CD40 is mainly expressed on antigen presenting cells, monocytes, and some tumor cells. CD40 ligation in macrophages induces secretion of proinflammatory cytokines and promotes macrophage polarization toward a proinflammatory macrophage. Several anti-CD40 antibodies and CD40 ligands, such as RO7009789, APX005M, are currently under test and evaluation in clinical trials for solid tumors (Figure 2). Interestingly, unlikely other activatory Fc receptors, the antibody Fc domain with inhibitory FcγRIIb is required for anti-40 antibody because of its agonistic immunostimulatory activity. In particular, CP-870893, a Pfizer anti-CD40 antibody of IgG2 subclass, has been shown to be more competitive in immunostimulation compared to other drugs in clinical trials (116). Moreover, TLR agonist treatment has been studied and developed for cancer therapy because TLRs stimulation can polarize macrophages toward a proinflammatory phenotype.
Metabolic Modulation of TAMs
To support specialized cellular activities, macrophages use diverse metabolic pathways for energy and metabolite at different states (117). Metabolic changes contribute to the regulation of macrophage polarization, and TAMs display an immunosuppressive phenotype that is defined by the production of ornithine and polyamines through the arginase pathway as well as by expression of TH2 cytokines that include IL-10 (118–120). Several studies have shown that the tumor microenvironment, featured poor nutrient and acidic environment, directly induced macrophages to adopt immunosuppressive phenotypes (121–123). For example, lactate, a byproduct of tumor cells, can promote monocytes and macrophages toward to immunosuppressive macrophage polarization in B16 melanoma and lung carcinomas mouse model (121). Moreover, the tumor microenvironment in melanomas characterized by acid has been reported to promote immunosuppressive polarization of TAMs, including upregulating arginase and VEGF expression (124). Collectively, these studies have shown that altering the metabolic pathways of TAMs to repolarize macrophages might be an effective strategy for antitumor functions.
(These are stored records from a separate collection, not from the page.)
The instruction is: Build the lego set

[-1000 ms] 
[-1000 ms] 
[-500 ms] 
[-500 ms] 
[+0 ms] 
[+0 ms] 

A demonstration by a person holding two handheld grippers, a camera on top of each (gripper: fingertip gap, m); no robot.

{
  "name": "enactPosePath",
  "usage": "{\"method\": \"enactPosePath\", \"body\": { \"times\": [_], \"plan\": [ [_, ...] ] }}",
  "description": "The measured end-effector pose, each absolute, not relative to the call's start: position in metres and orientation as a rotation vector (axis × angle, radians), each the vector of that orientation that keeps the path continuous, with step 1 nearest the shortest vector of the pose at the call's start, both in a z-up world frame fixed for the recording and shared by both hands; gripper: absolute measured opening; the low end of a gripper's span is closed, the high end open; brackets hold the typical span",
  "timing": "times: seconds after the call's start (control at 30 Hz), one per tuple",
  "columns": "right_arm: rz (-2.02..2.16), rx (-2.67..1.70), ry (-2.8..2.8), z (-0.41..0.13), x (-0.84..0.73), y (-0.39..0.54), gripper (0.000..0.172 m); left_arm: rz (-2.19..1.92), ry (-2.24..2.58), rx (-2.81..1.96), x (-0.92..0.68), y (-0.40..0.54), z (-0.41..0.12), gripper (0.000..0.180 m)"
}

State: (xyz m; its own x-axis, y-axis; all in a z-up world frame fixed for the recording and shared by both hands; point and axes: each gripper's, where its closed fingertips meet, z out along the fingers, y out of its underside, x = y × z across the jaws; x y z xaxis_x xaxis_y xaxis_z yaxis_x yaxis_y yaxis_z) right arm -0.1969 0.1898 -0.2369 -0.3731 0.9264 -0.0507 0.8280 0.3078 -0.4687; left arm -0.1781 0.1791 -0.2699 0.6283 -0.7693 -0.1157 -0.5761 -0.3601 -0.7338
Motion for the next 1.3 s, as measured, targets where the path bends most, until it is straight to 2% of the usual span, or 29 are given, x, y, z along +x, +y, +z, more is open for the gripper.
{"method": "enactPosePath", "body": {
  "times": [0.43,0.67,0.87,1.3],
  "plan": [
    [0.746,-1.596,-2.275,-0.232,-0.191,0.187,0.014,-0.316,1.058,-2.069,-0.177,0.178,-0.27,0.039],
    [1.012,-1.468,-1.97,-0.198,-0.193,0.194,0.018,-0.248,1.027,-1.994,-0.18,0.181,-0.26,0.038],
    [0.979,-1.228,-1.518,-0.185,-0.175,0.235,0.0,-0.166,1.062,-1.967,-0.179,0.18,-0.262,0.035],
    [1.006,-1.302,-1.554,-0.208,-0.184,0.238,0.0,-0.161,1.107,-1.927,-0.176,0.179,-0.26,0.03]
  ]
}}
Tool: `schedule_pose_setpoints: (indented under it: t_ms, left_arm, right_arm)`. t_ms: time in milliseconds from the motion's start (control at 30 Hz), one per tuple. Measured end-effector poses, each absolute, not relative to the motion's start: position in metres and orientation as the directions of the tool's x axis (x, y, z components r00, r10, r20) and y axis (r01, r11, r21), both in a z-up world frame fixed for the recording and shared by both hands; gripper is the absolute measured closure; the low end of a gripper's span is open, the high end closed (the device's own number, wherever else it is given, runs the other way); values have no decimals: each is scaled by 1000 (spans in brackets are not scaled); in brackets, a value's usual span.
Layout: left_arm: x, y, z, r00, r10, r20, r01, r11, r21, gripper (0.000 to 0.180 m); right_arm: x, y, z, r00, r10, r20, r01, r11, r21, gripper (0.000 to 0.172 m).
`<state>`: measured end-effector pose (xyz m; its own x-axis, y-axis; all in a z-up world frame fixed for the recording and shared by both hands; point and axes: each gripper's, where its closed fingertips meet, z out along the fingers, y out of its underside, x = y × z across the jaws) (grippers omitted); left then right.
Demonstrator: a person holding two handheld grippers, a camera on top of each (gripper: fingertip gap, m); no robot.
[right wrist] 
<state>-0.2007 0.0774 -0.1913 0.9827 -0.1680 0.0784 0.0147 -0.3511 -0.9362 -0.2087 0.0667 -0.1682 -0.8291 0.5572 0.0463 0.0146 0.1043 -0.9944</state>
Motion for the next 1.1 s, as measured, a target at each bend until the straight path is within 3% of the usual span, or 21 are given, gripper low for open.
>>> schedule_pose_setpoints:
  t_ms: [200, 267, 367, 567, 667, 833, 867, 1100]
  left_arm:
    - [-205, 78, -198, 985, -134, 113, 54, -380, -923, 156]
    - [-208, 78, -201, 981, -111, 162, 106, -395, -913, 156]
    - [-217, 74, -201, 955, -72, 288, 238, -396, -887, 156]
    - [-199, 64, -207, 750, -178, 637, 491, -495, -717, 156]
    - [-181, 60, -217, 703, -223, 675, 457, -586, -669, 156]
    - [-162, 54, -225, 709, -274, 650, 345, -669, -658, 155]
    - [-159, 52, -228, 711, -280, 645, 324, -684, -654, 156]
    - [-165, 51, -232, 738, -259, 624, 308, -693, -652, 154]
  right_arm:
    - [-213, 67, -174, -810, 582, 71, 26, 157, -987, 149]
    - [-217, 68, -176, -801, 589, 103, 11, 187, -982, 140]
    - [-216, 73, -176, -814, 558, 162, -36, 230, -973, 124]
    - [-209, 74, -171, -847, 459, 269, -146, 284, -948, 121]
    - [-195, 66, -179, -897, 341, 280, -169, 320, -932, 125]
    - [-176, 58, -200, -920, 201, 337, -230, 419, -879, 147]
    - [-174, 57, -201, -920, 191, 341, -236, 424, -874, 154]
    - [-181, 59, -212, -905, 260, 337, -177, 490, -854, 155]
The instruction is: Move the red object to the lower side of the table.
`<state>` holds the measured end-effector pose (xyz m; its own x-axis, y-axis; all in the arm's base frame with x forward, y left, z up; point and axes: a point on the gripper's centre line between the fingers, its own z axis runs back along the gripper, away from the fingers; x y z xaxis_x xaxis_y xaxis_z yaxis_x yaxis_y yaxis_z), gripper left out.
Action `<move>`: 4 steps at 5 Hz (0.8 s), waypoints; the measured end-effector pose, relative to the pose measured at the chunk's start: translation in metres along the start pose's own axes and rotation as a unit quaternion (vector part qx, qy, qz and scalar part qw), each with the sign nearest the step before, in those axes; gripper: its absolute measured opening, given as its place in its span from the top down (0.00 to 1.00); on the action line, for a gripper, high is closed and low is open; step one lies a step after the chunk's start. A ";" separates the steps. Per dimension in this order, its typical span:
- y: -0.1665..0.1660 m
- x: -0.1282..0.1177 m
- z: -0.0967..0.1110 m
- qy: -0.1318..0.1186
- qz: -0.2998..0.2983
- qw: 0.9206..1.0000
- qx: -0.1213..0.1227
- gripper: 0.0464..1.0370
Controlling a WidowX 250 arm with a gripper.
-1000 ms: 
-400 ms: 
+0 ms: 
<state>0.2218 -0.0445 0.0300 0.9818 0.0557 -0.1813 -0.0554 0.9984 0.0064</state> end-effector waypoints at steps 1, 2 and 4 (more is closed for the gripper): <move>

The PI3K/Akt/mTOR myeloid signaling pathway plays a key role in regulation of TAMs metabolism by promoting L-arginine metabolism, a curial section that could promote immunosuppression. The gene and protein expression of Arginase-1 (Arg-1) in TAMs up-regulates and inhibition of PI3Kγ can suppress Arg-1 expression and activity (90). Additionally, the deletion of PI3Kγ promotes the expression of the enzyme NOS, which promotes the production of the free radical and NO to function as anti-tumor. Kaneda et al. reported that IPI-549, a PI3kγ inhibitor, inhibited lung carcinoma and breast tumors by promoting TAM-immunostimulatory response (125). Moreover, mTORC1 and mTORC2 also play a key role in the metabolic programming of macrophages by sensing nutrients, oxygen, and metabolites. Rapamycin, an mTORC1 inhibitor, has been reported to promote macrophages toward the proinflammatory phenotype with an anti-tumor effect (126) (Figure 2).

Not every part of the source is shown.